Seattle Times movie critic
Movie Review
“The Big Picture,” with Romain Duris, Marina Foïs, Niels Arestrup, Branka Katic, Catherine Deneuve. Directed by Eric Lartigau, from a screenplay by Lartigau and Laurent de Bartillat, based on the novel by Douglas Kennedy. 114 minutes. Not rated; for mature audiences. In French with English subtitles. Varsity.
Early on in the French psychological thriller “The Big Picture,” Paul (Romain Duris), a well-off young lawyer and amateur photographer, gazes at a photograph of a man. In it, there’s a shadow image of the man’s face, seeming to float separately of him: a doppelgänger, or a ghost? It’s of course a trick of photography, but it’s as good a metaphor as any for what happens to Paul, who midway through the film takes on another identity and floats away.
Based on Douglas Kennedy’s novel (the locations transported from the U.S. to Europe), “The Big Picture” begins with a story we’ve all heard before: a young family living in an elegant house in the (Paris) suburbs; a husband distracted by his work and by material acquisitions; an unhappy wife (Marina Foïs) who, the husband gradually realizes, has taken a lover. Confrontations occur, and suddenly Paul’s life is forever changed. Can a man escape a mistake and start again? Can he, in a sense, erase himself?

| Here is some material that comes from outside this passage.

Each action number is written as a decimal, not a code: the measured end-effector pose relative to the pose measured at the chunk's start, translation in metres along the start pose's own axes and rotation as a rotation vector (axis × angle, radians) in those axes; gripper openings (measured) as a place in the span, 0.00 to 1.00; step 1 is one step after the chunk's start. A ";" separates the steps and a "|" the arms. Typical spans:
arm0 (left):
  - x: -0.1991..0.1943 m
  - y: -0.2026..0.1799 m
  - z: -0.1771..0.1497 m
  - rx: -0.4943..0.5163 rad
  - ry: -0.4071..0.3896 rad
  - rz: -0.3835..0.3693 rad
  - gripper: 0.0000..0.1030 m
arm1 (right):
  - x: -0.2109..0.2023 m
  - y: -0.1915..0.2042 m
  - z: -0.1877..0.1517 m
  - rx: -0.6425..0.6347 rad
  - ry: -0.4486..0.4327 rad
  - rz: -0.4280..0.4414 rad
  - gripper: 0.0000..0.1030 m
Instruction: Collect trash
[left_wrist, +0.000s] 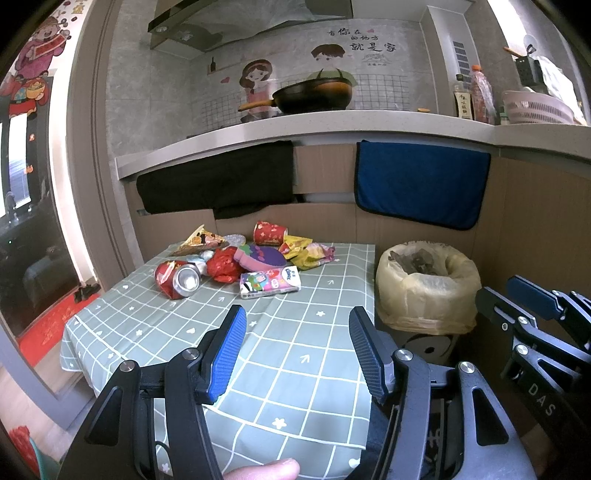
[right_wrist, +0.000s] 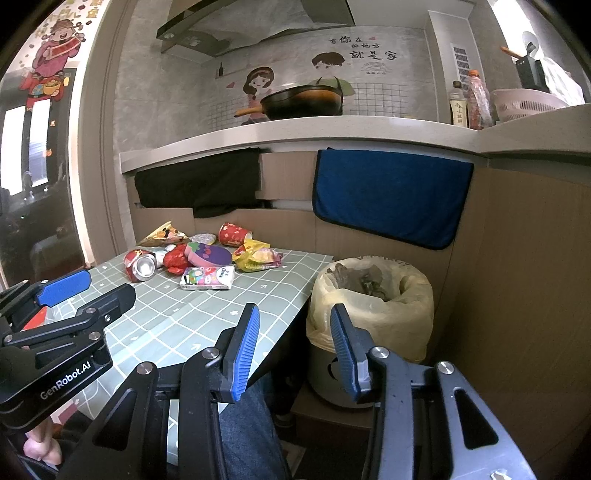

Director Eric Lartigau tells the story slowly, less interested in suspense than in character. The camera lingers on the beautiful interiors of the early scenes (and on the lovely glow of Catherine Deneuve, as Paul’s business partner), emphasizing the contrast with the more hardscrabble settings of the film’s second half. Duris (“The Beat That My Heart Skipped”), hiding under a shaggy mop of a hair, is haunted and quiet through much of the film. Stepping away from his old self, he’s gazing back, at an increasingly unrecognizable shadow.